(Beginning of Data shown)

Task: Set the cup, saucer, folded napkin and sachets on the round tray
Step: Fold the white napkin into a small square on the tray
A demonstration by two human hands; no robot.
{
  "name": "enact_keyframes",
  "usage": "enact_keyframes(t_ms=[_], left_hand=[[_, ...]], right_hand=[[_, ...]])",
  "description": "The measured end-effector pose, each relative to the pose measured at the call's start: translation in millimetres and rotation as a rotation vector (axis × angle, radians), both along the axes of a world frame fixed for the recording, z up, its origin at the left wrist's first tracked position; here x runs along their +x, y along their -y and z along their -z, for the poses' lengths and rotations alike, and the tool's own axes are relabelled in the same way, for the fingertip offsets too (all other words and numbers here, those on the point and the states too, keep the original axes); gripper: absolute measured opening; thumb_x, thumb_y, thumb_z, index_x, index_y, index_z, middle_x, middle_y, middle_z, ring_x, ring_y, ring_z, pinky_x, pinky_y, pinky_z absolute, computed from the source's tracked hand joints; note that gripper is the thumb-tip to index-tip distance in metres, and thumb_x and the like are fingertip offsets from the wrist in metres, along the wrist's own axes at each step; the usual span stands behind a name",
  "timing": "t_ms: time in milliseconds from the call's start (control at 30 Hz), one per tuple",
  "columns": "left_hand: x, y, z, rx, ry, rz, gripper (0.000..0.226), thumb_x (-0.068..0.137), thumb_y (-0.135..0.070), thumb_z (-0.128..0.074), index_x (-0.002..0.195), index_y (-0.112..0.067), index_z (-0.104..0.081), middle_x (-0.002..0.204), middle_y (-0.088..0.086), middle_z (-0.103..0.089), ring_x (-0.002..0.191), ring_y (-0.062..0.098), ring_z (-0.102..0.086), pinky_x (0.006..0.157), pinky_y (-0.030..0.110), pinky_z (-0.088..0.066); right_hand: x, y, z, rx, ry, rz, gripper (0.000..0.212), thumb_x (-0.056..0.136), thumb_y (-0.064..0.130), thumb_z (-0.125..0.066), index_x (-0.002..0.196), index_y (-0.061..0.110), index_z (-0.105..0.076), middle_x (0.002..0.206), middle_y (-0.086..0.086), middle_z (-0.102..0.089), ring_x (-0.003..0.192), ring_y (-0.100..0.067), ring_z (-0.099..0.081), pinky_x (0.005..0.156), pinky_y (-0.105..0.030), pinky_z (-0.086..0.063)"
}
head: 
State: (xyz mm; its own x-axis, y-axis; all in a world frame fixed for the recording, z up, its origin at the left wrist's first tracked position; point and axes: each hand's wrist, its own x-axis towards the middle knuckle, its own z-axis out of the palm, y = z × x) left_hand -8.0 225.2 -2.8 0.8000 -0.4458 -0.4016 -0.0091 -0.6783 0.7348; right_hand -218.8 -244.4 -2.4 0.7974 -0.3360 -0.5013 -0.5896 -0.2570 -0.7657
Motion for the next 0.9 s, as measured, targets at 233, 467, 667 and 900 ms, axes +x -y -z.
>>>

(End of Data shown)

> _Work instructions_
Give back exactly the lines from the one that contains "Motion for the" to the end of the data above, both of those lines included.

> _Task output_
Motion for the next 0.9 s, as measured, targets at 233, 467, 667 and 900 ms, axes +x -y -z.
>>>

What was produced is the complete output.